Lying in the dark, Marai merely a few feet away, Ruenen couldn’t believe she’d found him again. He didn’t hear her slow, steady breath of sleep. She was awake, as anxious as he was.
He replayed her words: I wanted to kiss you. That . . . that was real.
It had felt real. She was the answer to a question he’d been asking himself for years. The boy with a thousand questions . . . now he only had one.
I wanted it more than anything, she’d said. But peering at her across the fire, body so rigid, maybe Marai kissed him out of obligation, not affection.
She’d looked so utterly terrified running through the portal that he’d barely been able to breathe. Because it was him she’d seemed afraid of. His touch she had run from.
Ruenen didn’t know what he’d done wrong . . . he’d always tried to be respectful. He wanted her to be in charge of when they stepped over that line. But she’d kissed him when he’d least expected it in that alley. He’d forgotten about her boundaries. The second her lips touched his, all common sense left his brain. The clouds around his life had finally parted. Her kiss was a melody swirling around inside him; a song that burst brightly into creation from his heart. He would have held her forever if she hadn’t backed away.
But her expression, eyes so wide, skin deathly pale, froze the blood in his veins. A face he would see over and over, in his dreams, out of the corner of his eyes as he wandered. Was he the villain? Did he overstep? Did he misunderstand?
Then she’d left him . . . disappeared through the portal as the hunters grabbed him. He wasn’t afraid, not when they subdued him, not when they bound his hands behind his back. No, he thought of Marai. He thought of her face. And he hated himself, and her, and the whole messed up situation. He’d been wronged, but had he also wronged her?
When the kind stranger appeared and stabbed the two hunters holding him, Ruenen stopped feeling. A hardness had settled in his core; a heavy stone trampling his emotions. He didn’t want to return to Tacorn to become Rayghast’s plaything. He wouldn’t allow himself to be tortured to death; his mangled body to be paraded around in conquest.
With a knife, the stranger had cut through the ropes binding Ruenen’s hands. The silver-eyed, mahogany-skinned man had given Ruenen an opening, and he’d asked himself, what would Marai do?
Ruenen had grabbed hold of a sword dropped by a fallen hunter, and then slit the throat of another.
You’re too heavy on your feet, Marai’s voice critiqued. Ruenen dodged and whirled, maneuvering around the hunter’s blade, and stabbed Rayghast’s man in the side, angling his blade upwards. The hunter collapsed. Ruenen killed three more, then he was free.

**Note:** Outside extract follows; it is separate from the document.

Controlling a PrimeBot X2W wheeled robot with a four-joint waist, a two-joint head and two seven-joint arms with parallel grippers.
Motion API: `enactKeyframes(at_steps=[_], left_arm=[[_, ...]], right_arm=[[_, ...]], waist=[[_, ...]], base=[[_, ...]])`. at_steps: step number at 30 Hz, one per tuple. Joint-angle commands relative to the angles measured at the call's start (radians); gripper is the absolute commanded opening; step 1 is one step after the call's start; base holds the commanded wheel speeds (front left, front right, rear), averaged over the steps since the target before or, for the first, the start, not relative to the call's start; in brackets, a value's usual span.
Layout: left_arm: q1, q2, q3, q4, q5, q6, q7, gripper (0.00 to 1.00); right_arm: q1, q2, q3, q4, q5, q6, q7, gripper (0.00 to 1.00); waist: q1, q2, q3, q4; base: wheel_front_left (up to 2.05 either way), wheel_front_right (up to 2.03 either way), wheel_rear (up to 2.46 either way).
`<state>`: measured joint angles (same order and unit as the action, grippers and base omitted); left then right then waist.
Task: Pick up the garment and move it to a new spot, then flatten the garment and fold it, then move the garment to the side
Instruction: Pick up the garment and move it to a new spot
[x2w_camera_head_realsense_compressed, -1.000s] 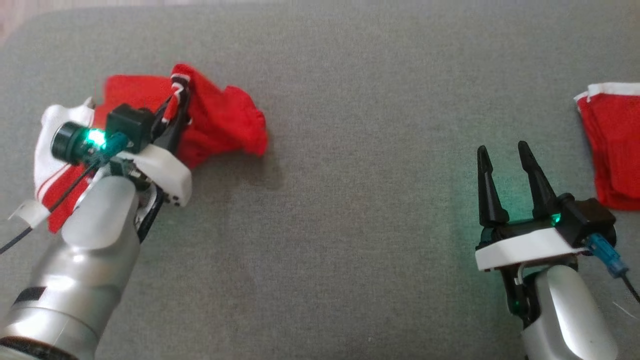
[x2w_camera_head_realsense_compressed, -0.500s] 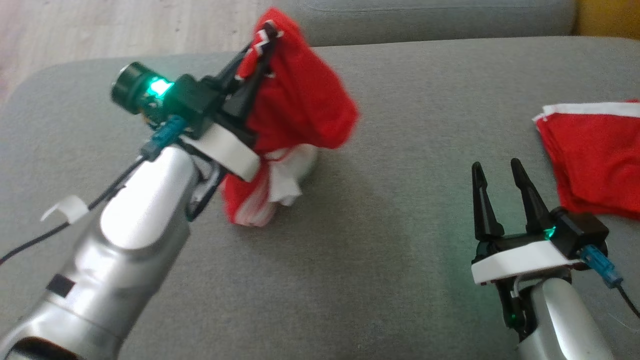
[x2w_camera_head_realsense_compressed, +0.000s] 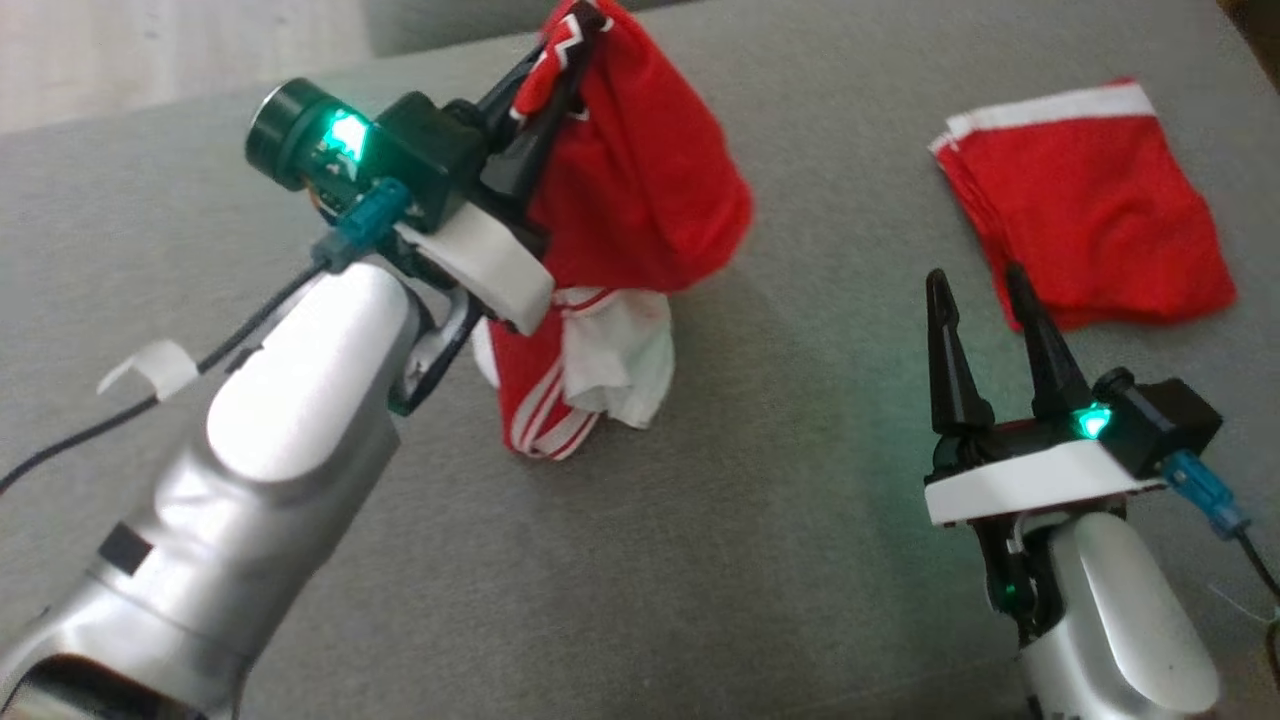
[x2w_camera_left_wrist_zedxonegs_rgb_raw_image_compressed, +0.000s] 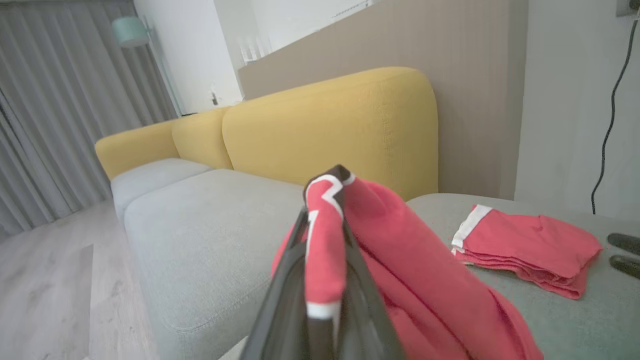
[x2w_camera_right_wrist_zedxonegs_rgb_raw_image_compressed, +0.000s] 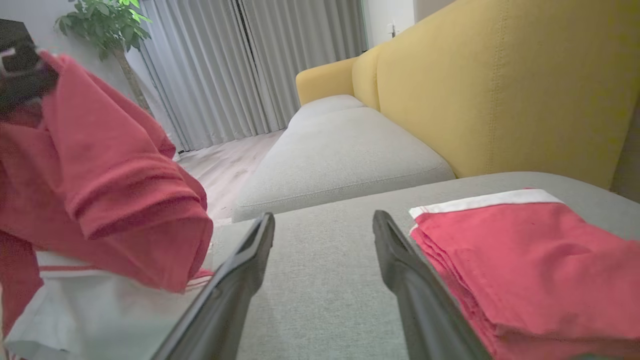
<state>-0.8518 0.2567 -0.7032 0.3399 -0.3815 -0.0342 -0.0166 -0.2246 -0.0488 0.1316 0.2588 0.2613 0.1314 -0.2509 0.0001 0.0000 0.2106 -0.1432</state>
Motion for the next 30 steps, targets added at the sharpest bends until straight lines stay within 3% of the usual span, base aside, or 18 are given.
enactKeyframes(at_steps=[1,2,3,8,15,23,30], left_arm=[[-0.065,0.025,0.043,-0.009,0.0,-0.003,-0.011,0.33],[-0.074,0.021,0.043,0.02,0.002,-0.007,-0.027,0.96],[-0.083,0.015,0.043,0.05,0.002,-0.012,-0.046,1.0],[-0.12,-0.004,0.051,0.189,0.017,-0.001,-0.143,1.0],[-0.09,-0.012,0.071,0.264,0.0,0.002,-0.223,1.0],[0.088,-0.013,0.11,0.207,-0.027,0.031,-0.244,1.0],[0.359,-0.03,0.158,0.077,-0.023,0.083,-0.245,1.0]], right_arm=[[-0.034,-0.001,0.025,-0.035,0.008,-0.001,-0.011,1.0],[-0.037,-0.001,0.027,-0.036,0.011,-0.001,-0.011,1.0],[-0.041,-0.001,0.027,-0.037,0.014,-0.001,-0.011,1.0],[-0.046,-0.001,0.018,-0.04,0.017,-0.001,-0.011,1.0],[-0.029,-0.001,-0.017,-0.028,-0.02,-0.001,-0.011,1.0],[0.014,-0.001,-0.085,-0.024,-0.088,-0.001,-0.011,1.0],[0.069,-0.001,-0.119,-0.023,-0.113,-0.001,-0.011,1.0]], waist=[[-0.0001,0.0,0.042,-0.044],[-0.0001,0.0,0.049,-0.053],[-0.0001,0.0,0.055,-0.058],[-0.0001,0.0,0.066,-0.049],[-0.0001,0.0,0.03,0.046],[-0.0001,0.0,-0.051,0.181],[-0.0001,0.0,-0.121,0.259]], base=[[0.0,0.0,0.0],[0.0,0.0,0.0],[0.0,0.0,0.0],[0.0,0.0,0.0],[0.0,0.0,0.0],[0.0,0.0,0.0],[0.0,0.0,0.0]])
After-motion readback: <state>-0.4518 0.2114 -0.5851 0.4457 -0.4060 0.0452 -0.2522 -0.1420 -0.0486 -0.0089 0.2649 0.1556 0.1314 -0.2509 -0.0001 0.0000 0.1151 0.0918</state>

He grumbled now as the darkness lifted and the forest became gray with early morning light. Ruenen hadn’t slept a wink. He sat up with a groan and packed up his blankets, snuffed out the campfire embers. It was the first time he’d ever risen before Marai. She stirred on her patch of soil. Like the first time he’d ever seen them, her violet eyes pierced his lungs, stabbed his heart, and froze him solid.
He made sure to keep his face solemn. He hadn’t forgiven her yet, but it was becoming increasingly more difficult the longer he stared into those eyes . . .
“Let’s go,” he said, although he had no destination. He knew they couldn’t linger, not after Marai’s incident at the Three White Cranes.
She blinked, surprised by the command. She packed up quickly, and followed him through the woods. “Where are we headed?”
“I don’t know,” he shot grumpily over his shoulder. He stomped through the dirt, taking out his frustration by snapping twigs and kicking rocks.
A melodious sound drifted up to him. Ruenen spun. Marai strolled behind him, hands in her pockets, surveying the forest.
“Are you humming ‘The Lady Butcher?’”
Marai gave him an innocent shrug and kept humming. She didn’t exactly have an ear for music; her rhythms were off and the notes were quite pitchy. But she smiled at him as she passed by, taking the lead. It was a real, true smile, directed solely at him.
It almost broke him. His anger at her washed away like sand in the tide. Ruenen would do anything for that smile.
“This is north, you know,” she said after a few minutes. “Is this really the way you want to go? To Varana? Where Emperor Suli could grab you?”
Ruenen scowled at the back of Marai’s black cloak. “No, I don’t want to go to Varana. I’m assuming you have an idea, though, of where we should go instead.”
“West might be promising . . .”
To Nevandia.
Ruenen hadn’t decided yet. But if they turned and made for the Red Lands, the Middle Kingdoms . . . that would be a statement to himself. That would mean he accepted, that he was ready to take the throne.
How could he possibly be ready to rule a country? He’d been instructed for a few years as a child, but he’d forgotten all he learned. He would have to lead troops into battle against King Rayghast who had massive forces and magic. Tacorn was a military state. Soldiers trained for war beginning at the age of five, becoming diligent and adept killers, who either served in the army, or served for the army. Women were expected to breed soldiers, as one might breed horses. But the same was not so in Nevandia, a land of mostly farmers and miners. Each Nevandian life taken . . . that blood would be on Ruenen’s hands.
“I can hear you thinking,” Marai said. “I understand your fear, Ruen, but you’ve proven many times that you are brave and noble. You’re already so much better than Rayghast will ever be.”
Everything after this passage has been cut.